### YOUR OBJECTIVE
Go through the listing and copy each line with the string "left".

### INFORMATION SHOWN

-------------------------

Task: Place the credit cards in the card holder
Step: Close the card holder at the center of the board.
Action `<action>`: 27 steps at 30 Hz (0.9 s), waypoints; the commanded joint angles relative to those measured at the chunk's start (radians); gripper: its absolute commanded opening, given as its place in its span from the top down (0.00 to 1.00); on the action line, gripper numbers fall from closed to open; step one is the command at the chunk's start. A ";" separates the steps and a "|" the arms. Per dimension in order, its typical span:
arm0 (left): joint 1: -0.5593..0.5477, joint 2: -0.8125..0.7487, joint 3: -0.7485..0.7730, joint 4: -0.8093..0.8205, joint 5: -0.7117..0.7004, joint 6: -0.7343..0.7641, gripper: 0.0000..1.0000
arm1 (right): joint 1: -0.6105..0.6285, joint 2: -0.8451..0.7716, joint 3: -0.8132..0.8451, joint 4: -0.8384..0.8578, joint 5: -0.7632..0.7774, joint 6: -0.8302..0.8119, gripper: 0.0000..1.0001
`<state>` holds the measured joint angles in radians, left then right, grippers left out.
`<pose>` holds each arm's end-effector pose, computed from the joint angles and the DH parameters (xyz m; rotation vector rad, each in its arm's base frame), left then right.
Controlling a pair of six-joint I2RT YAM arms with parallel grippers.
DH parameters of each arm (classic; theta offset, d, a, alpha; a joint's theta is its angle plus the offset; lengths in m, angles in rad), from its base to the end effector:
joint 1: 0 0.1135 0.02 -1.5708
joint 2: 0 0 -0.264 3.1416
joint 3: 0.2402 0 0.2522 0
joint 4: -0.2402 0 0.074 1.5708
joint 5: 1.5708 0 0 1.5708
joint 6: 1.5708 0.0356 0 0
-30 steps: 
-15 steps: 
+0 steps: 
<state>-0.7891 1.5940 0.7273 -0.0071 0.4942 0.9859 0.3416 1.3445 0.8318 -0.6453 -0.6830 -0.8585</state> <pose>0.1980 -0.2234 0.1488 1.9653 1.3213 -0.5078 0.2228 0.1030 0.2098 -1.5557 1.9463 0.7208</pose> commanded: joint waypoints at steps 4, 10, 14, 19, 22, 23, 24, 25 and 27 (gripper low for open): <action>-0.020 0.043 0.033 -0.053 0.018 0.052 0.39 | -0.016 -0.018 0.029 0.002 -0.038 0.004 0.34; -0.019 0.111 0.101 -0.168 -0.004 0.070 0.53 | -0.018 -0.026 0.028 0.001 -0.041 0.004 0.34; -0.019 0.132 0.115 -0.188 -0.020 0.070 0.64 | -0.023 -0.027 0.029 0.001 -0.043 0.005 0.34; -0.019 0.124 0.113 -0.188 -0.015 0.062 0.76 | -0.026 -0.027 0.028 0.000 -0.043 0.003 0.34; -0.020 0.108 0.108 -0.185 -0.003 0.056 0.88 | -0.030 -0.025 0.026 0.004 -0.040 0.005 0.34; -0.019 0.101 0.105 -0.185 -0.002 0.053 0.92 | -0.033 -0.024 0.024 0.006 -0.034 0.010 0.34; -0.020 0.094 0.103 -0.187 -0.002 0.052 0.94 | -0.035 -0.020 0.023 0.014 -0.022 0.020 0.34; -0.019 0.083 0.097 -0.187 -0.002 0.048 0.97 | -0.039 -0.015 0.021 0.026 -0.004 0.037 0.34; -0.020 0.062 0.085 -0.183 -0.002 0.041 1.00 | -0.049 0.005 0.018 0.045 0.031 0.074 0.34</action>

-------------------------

### ANSWER TO THE EXERCISE
arm0 (left): joint 1: -0.5593..0.5477, joint 2: -0.8125..0.7487, joint 3: -0.7485..0.7730, joint 4: -0.8093..0.8205, joint 5: -0.7117..0.7004, joint 6: -0.7343..0.7641, gripper: 0.0000..1.0000
`<state>` holds the measured joint angles in radians, left then right, grippers left out.
`<pose>` holds each arm's end-effector pose, computed from the joint angles and the DH parameters (xyz m; rotation vector rad, each in its arm's base frame), left then right.

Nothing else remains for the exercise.